The president of the U.S. — the country that created the postwar rules-based international order and led NATO, the most formidable military alliance in history — does what Moscow and Beijing couldn’t: Create a crack in the alliance so seismic that Mark Carney, the prime minister of Canada, calls it a “rupture, not a transition.” And get this — it’s all over Greenland, a semiautonomous portion of the Kingdom of Denmark, among America’s staunchest allies — even though a 1951 treaty already allows America nearly unfettered military access.

Too far-fetched, might be the publisher’s reply. That’s not political science. It’s political science fiction.

Unfortunately, however, it’s nonfiction. And allies are reeling.

Indeed, it wasn’t until his speech to the World Economic Forum in Davos, Switzerland, on Jan. 21 that President Donald Trump ruled out military means to get Greenland. Before that he left it uncertain if he would use force, fiat or a fee yet to be negotiated, even though Danes have said it is not for sale and Greenlanders overwhelmingly told pollsters they don’t want to be Americans.

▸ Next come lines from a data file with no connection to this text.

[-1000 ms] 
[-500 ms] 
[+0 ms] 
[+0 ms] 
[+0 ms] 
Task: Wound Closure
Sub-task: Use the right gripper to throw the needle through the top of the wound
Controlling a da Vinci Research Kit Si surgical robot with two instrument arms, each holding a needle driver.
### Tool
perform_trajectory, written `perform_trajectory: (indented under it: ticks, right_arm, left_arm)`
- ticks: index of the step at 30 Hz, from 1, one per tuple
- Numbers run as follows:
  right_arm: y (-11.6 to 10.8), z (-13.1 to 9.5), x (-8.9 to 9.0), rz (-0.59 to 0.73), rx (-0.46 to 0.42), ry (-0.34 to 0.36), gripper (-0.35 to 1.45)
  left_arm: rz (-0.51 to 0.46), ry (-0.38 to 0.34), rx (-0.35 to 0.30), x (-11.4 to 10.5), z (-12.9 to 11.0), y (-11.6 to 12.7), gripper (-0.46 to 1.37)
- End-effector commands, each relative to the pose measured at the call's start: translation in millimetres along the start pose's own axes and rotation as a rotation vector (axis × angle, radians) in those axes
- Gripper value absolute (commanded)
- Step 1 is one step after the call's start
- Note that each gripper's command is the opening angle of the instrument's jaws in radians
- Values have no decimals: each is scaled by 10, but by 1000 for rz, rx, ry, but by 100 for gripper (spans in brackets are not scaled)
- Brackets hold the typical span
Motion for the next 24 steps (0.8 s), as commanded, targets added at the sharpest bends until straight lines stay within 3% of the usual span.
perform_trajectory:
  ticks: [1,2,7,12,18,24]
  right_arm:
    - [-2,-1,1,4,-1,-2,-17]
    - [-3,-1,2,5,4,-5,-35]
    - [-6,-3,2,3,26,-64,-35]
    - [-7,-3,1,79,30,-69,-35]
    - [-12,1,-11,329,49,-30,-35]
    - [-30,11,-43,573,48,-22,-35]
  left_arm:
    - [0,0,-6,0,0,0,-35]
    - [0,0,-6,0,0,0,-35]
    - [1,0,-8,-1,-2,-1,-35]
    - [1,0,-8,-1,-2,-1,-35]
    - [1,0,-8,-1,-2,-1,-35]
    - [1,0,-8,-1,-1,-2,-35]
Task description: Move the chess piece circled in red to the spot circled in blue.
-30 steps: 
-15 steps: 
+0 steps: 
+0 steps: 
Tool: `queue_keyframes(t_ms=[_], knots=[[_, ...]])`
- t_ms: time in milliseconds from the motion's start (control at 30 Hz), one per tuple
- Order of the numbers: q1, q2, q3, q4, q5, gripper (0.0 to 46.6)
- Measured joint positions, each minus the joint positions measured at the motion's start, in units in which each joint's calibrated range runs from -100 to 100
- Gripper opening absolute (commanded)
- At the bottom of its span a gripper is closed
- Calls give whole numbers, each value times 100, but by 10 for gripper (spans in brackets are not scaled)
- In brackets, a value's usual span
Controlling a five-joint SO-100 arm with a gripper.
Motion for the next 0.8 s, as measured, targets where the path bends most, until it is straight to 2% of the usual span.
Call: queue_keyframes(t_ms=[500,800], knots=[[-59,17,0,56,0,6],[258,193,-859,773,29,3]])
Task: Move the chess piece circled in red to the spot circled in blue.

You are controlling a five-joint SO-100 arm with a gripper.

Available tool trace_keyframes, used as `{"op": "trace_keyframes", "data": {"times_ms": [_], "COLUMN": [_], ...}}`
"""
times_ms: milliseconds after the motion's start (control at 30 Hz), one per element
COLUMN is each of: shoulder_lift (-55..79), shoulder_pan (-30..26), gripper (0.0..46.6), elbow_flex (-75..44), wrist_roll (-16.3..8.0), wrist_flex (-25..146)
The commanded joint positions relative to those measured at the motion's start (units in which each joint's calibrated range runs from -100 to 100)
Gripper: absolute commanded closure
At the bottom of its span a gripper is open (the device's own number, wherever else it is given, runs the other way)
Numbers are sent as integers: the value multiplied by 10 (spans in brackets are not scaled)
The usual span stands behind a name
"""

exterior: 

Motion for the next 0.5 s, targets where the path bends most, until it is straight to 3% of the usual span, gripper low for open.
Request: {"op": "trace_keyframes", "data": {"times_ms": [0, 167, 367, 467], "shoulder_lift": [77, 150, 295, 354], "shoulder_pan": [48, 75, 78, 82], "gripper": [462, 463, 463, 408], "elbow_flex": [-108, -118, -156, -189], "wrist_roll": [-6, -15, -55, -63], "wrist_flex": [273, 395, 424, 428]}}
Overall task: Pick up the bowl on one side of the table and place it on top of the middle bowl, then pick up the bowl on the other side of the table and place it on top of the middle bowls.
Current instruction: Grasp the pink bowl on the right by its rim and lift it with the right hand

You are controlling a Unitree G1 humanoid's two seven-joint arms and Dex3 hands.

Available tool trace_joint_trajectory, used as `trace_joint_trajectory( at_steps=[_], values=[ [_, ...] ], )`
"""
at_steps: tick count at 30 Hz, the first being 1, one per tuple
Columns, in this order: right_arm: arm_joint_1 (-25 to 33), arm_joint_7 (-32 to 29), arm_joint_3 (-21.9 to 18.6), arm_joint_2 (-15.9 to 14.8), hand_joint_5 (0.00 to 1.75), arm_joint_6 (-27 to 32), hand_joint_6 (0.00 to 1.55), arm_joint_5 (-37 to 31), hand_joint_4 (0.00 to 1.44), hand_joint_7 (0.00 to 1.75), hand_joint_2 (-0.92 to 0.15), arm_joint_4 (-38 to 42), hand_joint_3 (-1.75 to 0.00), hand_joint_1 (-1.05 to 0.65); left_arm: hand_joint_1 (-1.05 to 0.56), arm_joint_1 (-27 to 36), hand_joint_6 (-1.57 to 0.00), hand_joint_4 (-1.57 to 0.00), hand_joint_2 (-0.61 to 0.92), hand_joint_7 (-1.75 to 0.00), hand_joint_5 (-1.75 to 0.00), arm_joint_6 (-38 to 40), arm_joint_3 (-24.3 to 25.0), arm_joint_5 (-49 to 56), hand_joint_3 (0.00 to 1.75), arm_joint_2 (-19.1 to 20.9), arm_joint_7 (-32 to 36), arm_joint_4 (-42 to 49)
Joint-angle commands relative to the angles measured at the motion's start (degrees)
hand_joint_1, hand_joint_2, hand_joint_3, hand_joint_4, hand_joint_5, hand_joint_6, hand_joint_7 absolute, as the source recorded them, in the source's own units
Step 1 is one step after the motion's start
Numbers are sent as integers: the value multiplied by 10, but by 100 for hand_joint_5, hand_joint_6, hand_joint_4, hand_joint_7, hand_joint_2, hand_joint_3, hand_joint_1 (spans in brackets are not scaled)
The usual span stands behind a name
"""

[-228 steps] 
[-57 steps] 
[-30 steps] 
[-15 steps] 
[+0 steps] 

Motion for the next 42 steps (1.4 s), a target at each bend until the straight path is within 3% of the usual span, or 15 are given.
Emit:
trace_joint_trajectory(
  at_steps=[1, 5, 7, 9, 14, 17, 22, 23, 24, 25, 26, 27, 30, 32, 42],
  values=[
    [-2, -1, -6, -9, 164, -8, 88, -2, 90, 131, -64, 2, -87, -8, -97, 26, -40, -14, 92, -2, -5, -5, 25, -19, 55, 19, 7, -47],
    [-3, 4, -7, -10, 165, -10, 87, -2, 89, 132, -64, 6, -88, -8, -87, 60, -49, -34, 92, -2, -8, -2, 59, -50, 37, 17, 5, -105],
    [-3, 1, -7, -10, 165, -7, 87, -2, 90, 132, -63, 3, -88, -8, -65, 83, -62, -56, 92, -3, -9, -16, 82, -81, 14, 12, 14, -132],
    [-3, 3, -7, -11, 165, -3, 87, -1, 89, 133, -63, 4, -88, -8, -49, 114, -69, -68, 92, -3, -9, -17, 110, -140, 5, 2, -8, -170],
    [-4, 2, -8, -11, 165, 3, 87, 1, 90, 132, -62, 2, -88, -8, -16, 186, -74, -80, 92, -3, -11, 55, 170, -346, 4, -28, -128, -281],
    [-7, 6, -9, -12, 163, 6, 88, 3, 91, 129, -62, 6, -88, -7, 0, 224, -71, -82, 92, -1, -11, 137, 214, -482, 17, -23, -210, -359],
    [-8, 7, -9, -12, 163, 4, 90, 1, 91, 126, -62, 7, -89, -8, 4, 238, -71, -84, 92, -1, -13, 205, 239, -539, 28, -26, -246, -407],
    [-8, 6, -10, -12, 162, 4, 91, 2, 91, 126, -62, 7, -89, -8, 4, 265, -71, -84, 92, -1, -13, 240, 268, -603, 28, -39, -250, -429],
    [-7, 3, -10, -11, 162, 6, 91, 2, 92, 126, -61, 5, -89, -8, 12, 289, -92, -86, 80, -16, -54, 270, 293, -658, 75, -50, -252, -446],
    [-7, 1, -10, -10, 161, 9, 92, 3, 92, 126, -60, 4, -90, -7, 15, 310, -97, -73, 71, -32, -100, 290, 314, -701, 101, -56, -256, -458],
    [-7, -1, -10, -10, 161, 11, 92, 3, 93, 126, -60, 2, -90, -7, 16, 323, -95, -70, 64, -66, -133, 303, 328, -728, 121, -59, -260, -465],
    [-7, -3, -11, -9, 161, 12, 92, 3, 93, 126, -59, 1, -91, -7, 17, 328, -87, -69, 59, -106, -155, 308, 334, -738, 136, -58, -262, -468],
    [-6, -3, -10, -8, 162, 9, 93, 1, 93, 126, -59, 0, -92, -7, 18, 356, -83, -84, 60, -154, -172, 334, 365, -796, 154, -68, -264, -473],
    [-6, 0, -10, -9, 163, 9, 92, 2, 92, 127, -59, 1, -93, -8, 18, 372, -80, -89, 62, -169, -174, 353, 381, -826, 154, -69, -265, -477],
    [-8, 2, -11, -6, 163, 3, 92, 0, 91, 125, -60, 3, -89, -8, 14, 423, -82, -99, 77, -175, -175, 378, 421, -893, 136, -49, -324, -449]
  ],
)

The geopolitical crisis heightened this week when Trump responded to a request from Norway’s prime minister to diplomatically discuss the matter by writing: “Considering your Country decided not to give me the Nobel Peace Prize for stopping 8 wars PLUS, I no longer feel an obligation to think purely of Peace, although it will always be predominant, but can now think about what is good and proper for the United States of America.”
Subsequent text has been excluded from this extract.